> _Assignment_
Copy each entry below unchanged; the images do not go in the copy.

> _Available data_

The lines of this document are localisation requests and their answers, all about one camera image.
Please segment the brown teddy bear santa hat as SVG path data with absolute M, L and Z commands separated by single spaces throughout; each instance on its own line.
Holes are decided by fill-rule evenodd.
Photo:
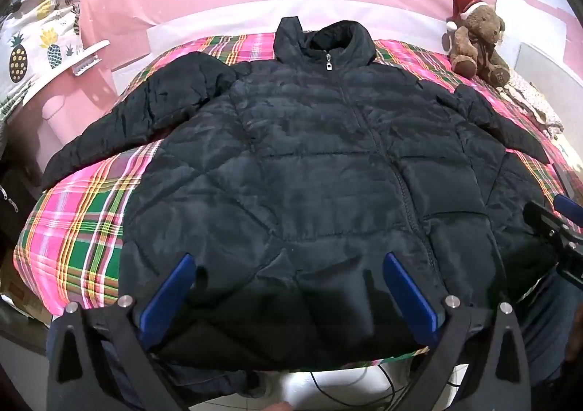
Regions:
M 504 32 L 505 22 L 493 6 L 482 0 L 453 0 L 444 38 L 451 70 L 467 79 L 477 76 L 494 88 L 506 85 L 509 67 L 496 51 Z

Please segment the pineapple print fabric bag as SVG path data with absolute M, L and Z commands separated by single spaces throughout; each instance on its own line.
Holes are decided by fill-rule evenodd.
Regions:
M 32 85 L 83 50 L 79 0 L 14 0 L 1 17 L 1 119 Z

> _Solved exercise_
The lines of this document are localisation requests and their answers, all about one camera image.
Please segment the brown teddy bear santa hat as SVG path data with absolute M, L and Z commands separated by single spaces throughout; each instance on its own line.
Holes are decided by fill-rule evenodd.
Photo:
Regions:
M 504 32 L 505 22 L 493 6 L 482 0 L 453 0 L 444 38 L 451 70 L 467 79 L 477 76 L 494 88 L 506 85 L 509 67 L 496 51 Z

Please segment the pineapple print fabric bag as SVG path data with absolute M, L and Z commands separated by single spaces throughout; each instance on its own line.
Holes are decided by fill-rule evenodd.
Regions:
M 32 85 L 83 50 L 79 0 L 14 0 L 1 17 L 1 119 Z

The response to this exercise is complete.